Collect all lines below with the string "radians".

**RECORDS FOR PROCESSING:**
___
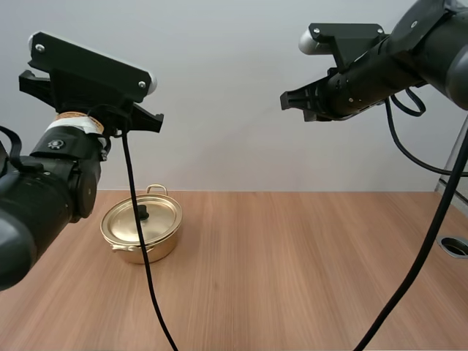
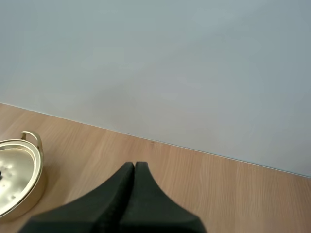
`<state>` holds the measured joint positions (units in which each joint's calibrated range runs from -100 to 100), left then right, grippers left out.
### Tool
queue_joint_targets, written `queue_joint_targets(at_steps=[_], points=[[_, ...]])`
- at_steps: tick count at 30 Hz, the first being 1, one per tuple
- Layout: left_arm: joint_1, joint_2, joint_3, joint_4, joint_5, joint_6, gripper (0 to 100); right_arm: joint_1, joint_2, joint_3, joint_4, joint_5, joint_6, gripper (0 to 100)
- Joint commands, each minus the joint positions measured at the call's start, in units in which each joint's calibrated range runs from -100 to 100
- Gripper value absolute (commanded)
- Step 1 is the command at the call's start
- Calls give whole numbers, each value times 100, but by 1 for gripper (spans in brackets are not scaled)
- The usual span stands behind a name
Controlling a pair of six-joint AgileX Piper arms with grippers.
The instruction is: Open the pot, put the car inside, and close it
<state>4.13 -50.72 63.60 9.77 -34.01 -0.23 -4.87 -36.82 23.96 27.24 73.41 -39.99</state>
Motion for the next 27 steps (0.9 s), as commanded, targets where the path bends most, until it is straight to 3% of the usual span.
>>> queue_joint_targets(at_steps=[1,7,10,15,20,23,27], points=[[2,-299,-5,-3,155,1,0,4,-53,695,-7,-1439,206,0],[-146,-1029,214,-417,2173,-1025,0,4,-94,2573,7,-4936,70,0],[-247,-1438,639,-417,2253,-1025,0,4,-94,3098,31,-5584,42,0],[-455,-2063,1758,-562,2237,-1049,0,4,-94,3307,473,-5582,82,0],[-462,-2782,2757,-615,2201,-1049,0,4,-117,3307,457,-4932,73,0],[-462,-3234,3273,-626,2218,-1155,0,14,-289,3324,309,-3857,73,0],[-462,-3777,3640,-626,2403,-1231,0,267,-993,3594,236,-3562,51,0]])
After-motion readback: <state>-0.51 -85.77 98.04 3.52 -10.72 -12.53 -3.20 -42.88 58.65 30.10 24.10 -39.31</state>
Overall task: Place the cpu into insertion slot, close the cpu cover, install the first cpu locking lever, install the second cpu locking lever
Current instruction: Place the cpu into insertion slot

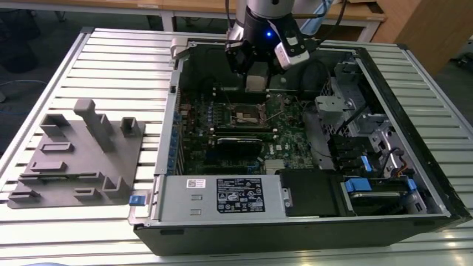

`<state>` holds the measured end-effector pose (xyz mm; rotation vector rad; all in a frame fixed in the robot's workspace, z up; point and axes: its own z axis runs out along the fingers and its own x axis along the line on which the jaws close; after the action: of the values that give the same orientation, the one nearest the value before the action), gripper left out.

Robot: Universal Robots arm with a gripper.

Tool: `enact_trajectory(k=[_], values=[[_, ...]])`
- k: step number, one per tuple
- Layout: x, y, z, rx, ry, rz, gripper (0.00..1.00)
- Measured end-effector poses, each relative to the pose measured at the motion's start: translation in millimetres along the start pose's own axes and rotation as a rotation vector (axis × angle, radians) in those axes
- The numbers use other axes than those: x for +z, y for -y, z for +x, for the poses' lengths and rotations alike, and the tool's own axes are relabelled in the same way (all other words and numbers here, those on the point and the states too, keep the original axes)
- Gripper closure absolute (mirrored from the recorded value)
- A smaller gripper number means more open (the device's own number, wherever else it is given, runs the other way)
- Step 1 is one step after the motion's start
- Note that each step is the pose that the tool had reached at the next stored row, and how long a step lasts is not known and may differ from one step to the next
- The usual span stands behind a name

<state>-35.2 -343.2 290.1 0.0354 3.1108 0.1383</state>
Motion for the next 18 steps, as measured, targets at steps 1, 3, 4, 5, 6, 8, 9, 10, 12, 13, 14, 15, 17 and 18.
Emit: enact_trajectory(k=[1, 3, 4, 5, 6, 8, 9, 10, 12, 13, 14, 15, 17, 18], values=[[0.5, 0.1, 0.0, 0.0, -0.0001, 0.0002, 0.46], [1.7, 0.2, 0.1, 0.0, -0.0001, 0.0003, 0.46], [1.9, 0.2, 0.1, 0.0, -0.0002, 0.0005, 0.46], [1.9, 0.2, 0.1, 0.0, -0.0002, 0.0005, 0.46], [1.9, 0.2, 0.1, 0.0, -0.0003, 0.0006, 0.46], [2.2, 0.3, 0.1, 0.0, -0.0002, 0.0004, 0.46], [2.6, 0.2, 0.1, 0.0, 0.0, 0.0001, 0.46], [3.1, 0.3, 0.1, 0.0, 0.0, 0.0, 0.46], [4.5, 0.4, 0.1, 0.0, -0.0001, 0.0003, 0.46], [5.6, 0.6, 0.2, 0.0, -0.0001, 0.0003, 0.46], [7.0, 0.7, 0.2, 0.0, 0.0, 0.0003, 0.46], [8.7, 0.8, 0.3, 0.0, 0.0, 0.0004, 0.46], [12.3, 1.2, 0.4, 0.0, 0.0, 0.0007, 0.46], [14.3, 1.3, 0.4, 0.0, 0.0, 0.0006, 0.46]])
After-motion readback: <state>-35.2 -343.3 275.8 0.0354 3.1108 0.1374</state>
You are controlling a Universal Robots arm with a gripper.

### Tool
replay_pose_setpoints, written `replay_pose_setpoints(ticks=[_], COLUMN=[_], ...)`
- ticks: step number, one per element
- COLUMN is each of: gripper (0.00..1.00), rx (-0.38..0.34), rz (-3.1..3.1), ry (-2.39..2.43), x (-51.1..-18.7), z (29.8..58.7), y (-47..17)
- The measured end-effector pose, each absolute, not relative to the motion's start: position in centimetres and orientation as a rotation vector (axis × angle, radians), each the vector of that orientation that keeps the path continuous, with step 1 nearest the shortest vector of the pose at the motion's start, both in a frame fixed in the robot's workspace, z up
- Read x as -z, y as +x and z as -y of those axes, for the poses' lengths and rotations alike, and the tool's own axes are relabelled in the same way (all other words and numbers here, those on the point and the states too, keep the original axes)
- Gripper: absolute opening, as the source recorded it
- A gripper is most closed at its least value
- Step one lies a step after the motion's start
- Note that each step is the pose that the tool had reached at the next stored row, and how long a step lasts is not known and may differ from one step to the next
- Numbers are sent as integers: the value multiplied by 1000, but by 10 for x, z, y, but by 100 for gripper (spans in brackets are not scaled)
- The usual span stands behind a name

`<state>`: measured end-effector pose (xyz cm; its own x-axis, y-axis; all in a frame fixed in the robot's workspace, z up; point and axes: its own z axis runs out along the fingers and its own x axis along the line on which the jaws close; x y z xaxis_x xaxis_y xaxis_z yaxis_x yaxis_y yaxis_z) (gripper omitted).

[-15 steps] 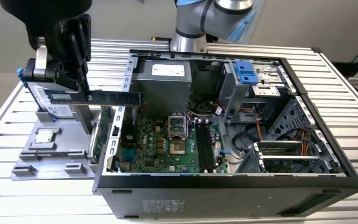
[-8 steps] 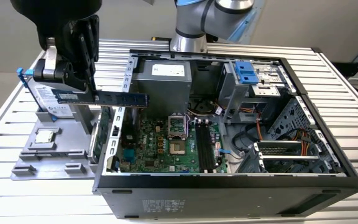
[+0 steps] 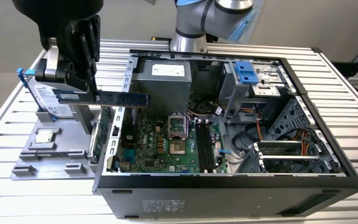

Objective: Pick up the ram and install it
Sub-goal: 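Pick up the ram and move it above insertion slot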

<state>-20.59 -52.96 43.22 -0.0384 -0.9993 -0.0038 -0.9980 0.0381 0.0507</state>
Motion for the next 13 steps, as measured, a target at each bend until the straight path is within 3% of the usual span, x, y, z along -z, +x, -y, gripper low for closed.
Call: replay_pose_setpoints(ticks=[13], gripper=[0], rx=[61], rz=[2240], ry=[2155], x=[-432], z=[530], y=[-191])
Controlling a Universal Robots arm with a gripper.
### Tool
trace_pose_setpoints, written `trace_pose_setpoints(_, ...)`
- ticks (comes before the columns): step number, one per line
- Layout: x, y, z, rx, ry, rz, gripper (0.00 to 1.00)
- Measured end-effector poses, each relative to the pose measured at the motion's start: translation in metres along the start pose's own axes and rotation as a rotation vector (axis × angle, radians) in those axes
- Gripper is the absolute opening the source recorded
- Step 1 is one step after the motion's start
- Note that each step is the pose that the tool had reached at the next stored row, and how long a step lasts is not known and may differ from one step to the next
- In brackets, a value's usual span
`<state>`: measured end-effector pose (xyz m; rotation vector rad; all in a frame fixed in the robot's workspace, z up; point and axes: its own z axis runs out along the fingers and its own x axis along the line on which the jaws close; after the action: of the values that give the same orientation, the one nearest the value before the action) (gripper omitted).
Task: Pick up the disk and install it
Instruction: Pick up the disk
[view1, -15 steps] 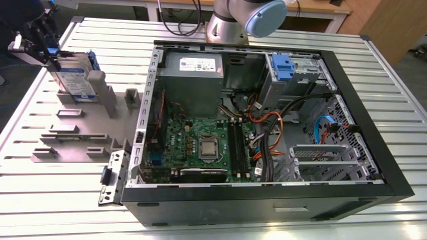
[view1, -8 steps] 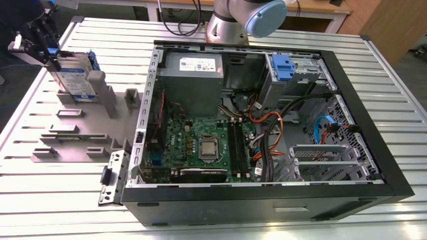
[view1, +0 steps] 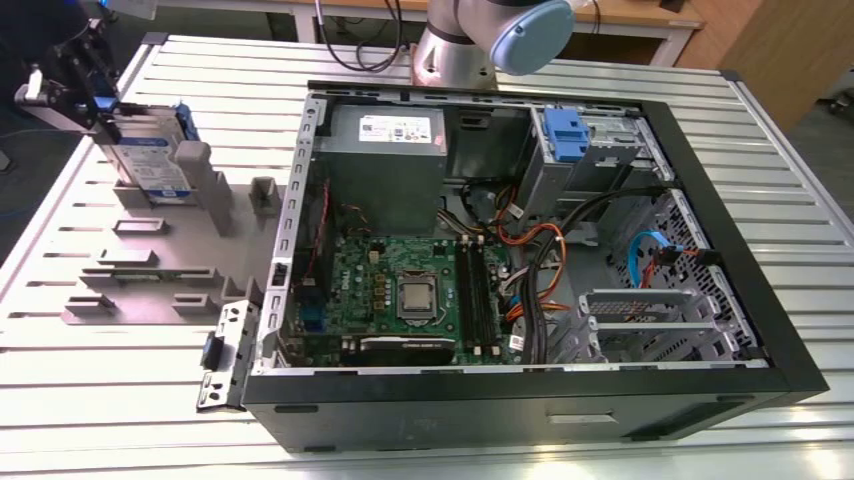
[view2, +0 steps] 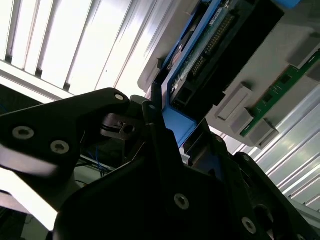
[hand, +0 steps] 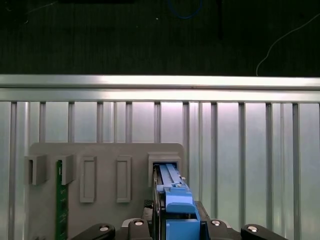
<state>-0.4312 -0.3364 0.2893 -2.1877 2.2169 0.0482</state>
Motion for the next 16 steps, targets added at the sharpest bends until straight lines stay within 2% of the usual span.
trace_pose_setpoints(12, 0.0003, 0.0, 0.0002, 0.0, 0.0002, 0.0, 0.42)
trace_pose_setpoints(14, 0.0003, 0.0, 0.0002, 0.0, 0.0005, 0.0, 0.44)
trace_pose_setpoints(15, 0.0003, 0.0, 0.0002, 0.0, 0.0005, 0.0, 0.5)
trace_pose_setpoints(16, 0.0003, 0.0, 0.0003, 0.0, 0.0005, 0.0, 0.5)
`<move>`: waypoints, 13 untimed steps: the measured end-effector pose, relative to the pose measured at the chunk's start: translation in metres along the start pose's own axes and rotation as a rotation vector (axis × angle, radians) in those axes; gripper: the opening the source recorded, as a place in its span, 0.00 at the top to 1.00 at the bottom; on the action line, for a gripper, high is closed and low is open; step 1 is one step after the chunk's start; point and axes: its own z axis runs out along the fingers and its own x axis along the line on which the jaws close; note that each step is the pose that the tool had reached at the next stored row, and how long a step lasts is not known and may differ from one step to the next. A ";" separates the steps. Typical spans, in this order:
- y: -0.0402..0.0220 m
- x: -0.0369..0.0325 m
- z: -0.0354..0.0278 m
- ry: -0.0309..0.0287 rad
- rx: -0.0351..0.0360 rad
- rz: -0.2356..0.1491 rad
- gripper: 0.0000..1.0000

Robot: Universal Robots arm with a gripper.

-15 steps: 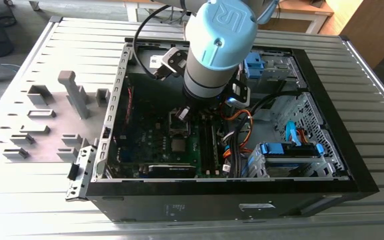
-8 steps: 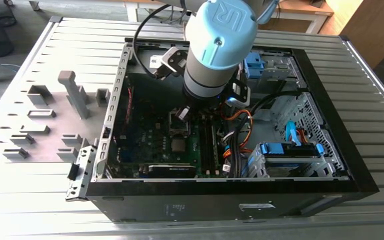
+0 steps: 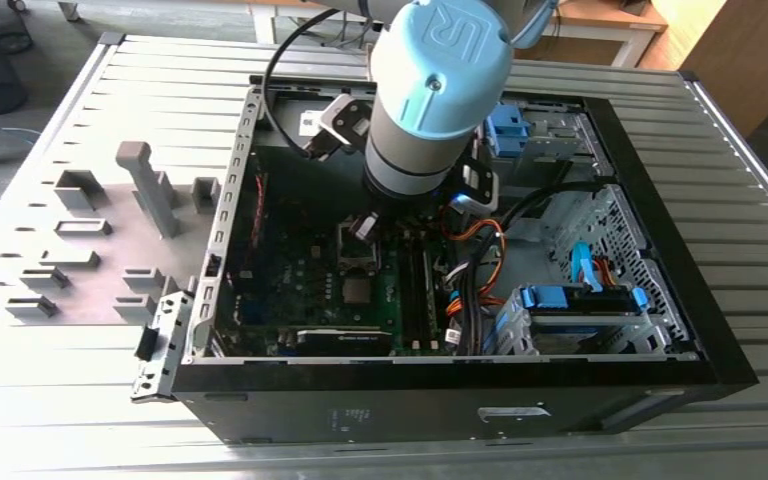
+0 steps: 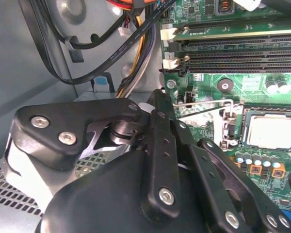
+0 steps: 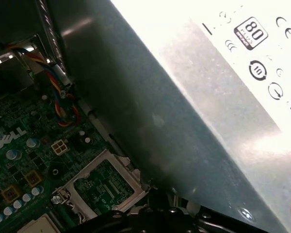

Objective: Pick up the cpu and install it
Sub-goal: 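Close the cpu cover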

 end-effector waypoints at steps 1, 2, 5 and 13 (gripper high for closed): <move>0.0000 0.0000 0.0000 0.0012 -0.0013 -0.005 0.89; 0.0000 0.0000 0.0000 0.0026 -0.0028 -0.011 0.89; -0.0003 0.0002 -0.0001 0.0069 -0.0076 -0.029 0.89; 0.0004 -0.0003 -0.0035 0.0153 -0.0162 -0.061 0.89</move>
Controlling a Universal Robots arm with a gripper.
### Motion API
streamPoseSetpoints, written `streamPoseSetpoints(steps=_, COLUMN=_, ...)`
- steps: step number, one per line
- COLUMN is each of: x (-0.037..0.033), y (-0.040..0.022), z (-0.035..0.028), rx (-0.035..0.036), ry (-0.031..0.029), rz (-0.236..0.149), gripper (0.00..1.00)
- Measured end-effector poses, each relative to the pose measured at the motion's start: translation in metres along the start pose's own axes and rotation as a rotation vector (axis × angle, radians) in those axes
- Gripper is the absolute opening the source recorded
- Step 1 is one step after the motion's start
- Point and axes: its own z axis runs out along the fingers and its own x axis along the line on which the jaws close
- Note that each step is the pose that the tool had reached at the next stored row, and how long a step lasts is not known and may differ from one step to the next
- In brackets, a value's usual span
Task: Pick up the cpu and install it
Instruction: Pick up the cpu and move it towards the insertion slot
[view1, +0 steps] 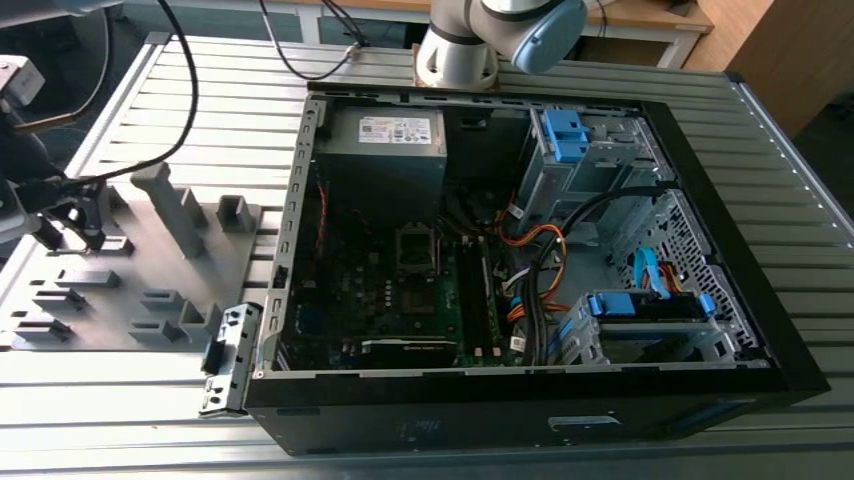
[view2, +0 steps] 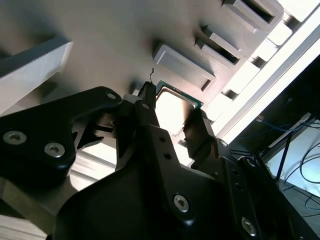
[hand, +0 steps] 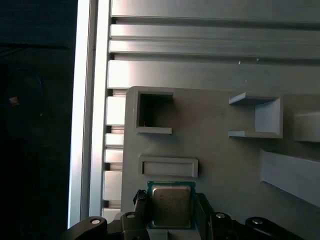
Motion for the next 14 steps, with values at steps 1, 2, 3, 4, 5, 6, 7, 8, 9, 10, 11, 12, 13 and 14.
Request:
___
**ANSWER:**
- Measured end-effector poses, each relative to the pose measured at the motion's start: translation in millimetres along the start pose's own axes and rotation as a rotation vector (axis × angle, radians) in those axes
- The measured end-effector pose, each absolute, not relative to the motion's start: position in centimetres and orientation as a rotation vector (axis × angle, radians), each the vector of that orientation that keeps the path continuous, with step 1 nearest the shortest vector of the pose at the motion's start, both in a frame fixed in the robot's workspace, z up
- Measured end-effector poses, each relative to the pose measured at the motion's start: translation in metres along the start pose's own axes and rotation as a rotation vector (axis × angle, radians) in those axes
`<move>`: waypoints, 13 untimed steps: the measured end-effector pose, relative to the pose measured at the chunk's start: translation in metres along the start pose's own axes and rotation as a rotation vector (axis × angle, radians) in those axes; gripper: the opening the source recorded, as a place in its span, 0.00 at the top to 1.00 at the bottom; on the action line, for a gripper, high is closed and low is open; step 1 is one step after the chunk's start; point and axes: its own z axis runs out along the fingers and its own x axis along the line on which the jaws close; note that each step is the pose that the tool had reached at the next stored row, and how long a step lasts is not known and may differ from one step to the next. A ";" separates the steps. Typical spans, in this order:
- Measured end-effector poses, each relative to the pose measured at the motion's start: translation in metres along the start pose's own axes and rotation as a rotation vector (axis × angle, radians) in those axes

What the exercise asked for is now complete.